Synapsin I Synchronizes GABA Release in Distinct Interneuron Subpopulations.

Abstract

Neurotransmitters can be released either synchronously or asynchronously with respect to action potential timing. Synapsins (Syns) are a family of synaptic vesicle (SV) phosphoproteins that assist gamma-aminobutyric acid (GABA) release and allow a physiological excitation/inhibition balance. Consistently, deletion of either or both Syn1 and Syn2 genes is epileptogenic. In this work, we have characterized the effect of SynI knockout (KO) in the regulation of GABA release dynamics.
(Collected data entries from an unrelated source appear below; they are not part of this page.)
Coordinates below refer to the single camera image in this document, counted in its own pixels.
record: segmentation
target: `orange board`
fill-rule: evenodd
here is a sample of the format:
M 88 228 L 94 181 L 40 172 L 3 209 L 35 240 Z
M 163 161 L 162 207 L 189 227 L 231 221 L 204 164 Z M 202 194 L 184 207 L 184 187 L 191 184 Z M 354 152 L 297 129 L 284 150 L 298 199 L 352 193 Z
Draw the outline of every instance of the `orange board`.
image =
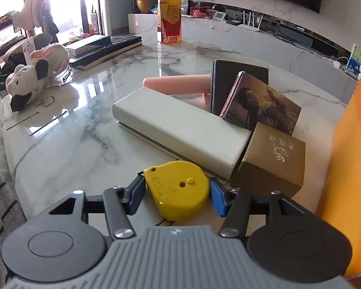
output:
M 361 273 L 361 80 L 334 132 L 317 215 L 341 231 L 352 245 L 345 276 Z

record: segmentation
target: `yellow tape measure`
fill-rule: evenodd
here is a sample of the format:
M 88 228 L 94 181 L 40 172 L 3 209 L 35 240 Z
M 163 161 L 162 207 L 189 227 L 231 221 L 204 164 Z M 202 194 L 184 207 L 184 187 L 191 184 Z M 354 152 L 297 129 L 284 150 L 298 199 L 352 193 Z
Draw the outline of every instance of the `yellow tape measure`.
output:
M 209 196 L 209 180 L 193 163 L 173 161 L 147 168 L 143 173 L 166 221 L 181 222 L 197 215 Z

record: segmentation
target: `blue gripper pad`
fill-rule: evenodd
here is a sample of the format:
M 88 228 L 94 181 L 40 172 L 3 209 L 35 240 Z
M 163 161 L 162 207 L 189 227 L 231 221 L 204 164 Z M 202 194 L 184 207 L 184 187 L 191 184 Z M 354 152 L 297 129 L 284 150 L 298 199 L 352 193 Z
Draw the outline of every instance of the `blue gripper pad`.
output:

Using patch-clamp recordings in hippocampal slices, we demonstrate that the lack of SynI impairs synchronous GABA release via a reduction of the readily releasable SVs and, in parallel, increases asynchronous GABA release. The effects of SynI deletion on synchronous GABA release were occluded by ω-AgatoxinIVA, indicating the involvement of P/Q-type Ca2+channel-expressing neurons. Using in situ hybridization, we show that SynI is more expressed in parvalbumin (PV) interneurons, characterized by synchronous release, than in cholecystokinin or SOM interneurons, characterized by a more asynchronous release. Optogenetic activation of PV and SOM interneurons revealed a specific reduction of synchronous release in PV/SynIKO interneurons associated with an increased asynchronous release in SOM/SynIKO interneurons. The results demonstrate that SynI is differentially expressed in interneuron subpopulations, where it boosts synchronous and limits asynchronous GABA release.